I honestly couldn’t tell any difference between the fake Chen Wenling pieces and the genuine article (I was lucky enough to catch many of them on exhibition at MUMOK in Vienna last year). If I were Mr Chen, I’d be really happy: there’s surely no better indicator that you’ve made it as an artist!

The market is also a good place to visit just for the atmosphere, and the occasional surprising sight:

A cart full of Buddhas at Panjiayuan market

In the evening, I visited the Laoshe Teahouse in Beijing. (Exit Qianmen station, go past KFC, and it’s on the left.) For RMB 150/person (about €15), you get an endless supply of tea, a reasonably plentiful assortment of snacks, and an hour and a half of assorted entertainment. It’s all very civilised.

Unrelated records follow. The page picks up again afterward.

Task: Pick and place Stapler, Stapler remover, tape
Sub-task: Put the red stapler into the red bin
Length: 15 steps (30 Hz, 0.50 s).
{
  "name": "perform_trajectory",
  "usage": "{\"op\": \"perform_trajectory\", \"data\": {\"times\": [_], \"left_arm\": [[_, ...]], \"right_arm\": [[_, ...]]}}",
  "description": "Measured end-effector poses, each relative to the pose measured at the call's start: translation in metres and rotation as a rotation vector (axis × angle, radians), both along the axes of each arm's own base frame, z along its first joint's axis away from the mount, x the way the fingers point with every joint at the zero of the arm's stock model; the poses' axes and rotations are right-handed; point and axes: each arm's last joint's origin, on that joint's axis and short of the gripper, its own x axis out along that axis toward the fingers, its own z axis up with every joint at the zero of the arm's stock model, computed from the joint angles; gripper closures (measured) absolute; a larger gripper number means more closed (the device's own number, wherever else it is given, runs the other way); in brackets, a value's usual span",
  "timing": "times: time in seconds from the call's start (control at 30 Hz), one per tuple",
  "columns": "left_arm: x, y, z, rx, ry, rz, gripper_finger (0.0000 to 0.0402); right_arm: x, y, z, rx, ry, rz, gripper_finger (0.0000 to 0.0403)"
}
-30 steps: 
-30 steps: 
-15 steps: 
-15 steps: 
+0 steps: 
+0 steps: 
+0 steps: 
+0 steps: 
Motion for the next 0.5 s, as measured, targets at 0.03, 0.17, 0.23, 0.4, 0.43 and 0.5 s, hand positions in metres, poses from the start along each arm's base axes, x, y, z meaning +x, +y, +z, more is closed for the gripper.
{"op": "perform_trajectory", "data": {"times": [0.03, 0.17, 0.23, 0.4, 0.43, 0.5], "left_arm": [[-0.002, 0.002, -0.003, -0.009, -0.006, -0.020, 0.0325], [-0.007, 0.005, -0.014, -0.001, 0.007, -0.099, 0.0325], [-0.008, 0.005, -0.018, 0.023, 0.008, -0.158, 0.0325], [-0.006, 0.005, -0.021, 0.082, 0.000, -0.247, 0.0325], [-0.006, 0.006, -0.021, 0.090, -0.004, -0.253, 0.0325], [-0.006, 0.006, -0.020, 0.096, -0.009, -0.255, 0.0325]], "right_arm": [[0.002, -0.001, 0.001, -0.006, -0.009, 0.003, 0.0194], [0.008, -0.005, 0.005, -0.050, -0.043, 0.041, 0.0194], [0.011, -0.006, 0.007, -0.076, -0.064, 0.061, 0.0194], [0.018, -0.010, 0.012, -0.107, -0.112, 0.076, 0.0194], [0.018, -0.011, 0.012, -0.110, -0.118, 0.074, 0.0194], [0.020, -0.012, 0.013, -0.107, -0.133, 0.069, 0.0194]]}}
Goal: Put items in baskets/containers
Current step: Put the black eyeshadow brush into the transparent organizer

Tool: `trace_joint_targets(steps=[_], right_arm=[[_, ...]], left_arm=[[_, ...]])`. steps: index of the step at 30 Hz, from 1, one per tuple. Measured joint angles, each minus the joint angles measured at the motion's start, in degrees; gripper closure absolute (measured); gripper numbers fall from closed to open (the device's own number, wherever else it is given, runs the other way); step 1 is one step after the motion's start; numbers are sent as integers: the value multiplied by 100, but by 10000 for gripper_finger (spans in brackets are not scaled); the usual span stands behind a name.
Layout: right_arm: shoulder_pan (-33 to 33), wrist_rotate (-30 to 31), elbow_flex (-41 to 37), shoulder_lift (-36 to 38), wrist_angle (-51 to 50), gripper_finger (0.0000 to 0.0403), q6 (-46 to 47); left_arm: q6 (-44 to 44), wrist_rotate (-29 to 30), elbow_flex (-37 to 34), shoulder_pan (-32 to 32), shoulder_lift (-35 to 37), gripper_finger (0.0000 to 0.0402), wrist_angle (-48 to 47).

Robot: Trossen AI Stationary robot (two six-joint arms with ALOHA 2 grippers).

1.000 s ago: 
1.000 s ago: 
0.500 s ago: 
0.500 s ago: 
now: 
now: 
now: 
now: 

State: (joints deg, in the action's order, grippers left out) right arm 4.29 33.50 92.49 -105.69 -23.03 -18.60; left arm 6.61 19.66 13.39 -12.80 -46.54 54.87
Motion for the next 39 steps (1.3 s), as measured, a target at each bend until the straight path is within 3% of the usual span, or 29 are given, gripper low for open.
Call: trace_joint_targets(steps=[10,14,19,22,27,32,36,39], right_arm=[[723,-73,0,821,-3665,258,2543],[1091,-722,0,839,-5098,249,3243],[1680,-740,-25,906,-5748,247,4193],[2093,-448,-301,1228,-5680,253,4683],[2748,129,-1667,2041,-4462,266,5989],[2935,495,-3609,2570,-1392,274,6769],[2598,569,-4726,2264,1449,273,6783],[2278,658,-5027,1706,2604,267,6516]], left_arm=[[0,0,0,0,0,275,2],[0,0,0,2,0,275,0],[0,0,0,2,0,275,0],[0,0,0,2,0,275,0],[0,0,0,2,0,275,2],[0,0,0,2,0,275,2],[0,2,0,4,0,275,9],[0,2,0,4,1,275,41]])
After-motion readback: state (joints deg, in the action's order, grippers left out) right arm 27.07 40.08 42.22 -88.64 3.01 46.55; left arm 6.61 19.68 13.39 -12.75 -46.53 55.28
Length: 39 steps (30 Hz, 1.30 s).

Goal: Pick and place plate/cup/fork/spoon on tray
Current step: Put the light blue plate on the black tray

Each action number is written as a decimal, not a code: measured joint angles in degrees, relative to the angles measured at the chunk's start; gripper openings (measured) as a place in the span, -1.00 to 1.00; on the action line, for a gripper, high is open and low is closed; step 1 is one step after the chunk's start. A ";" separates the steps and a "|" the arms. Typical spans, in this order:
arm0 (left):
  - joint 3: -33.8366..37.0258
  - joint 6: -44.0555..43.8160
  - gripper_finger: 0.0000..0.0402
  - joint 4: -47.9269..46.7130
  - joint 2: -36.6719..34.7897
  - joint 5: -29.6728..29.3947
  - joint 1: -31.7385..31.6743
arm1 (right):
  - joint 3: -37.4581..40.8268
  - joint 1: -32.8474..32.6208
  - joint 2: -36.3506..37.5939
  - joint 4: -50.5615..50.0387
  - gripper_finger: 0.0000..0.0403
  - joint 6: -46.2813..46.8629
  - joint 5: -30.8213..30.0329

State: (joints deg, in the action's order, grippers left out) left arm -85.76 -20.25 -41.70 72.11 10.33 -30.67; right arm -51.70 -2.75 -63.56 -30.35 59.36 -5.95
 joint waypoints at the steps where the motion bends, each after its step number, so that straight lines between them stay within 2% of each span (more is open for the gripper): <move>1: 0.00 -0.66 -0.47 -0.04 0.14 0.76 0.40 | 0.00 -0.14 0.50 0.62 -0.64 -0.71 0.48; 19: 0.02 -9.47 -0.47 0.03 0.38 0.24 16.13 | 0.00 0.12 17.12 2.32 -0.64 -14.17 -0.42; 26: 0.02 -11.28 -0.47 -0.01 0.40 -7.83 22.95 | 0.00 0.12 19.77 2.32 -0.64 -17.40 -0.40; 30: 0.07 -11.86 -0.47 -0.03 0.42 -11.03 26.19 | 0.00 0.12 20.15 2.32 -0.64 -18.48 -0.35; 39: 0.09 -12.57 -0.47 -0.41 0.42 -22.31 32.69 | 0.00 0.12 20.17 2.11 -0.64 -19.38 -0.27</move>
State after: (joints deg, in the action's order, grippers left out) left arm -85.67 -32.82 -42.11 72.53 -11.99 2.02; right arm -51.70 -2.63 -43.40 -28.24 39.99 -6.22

Tonight’s programme consisted of shadow puppets, gymnastics with fire, mimicry (trains, birds, etc.), conjuring, Peking opera, some kind of fast-talking performance which seemed to mostly be a bit of Olympic propagandising, Sichuan mask-changing (sounds weird, but looks really impressive) and kung fu.

Peking opera at the Laoshe Teahouse

It’s a great way to experience a range of things that you probably won’t see otherwise. You need to book in advance, and it helps to have someone to do it in Chinese, but it’s well worth a visit.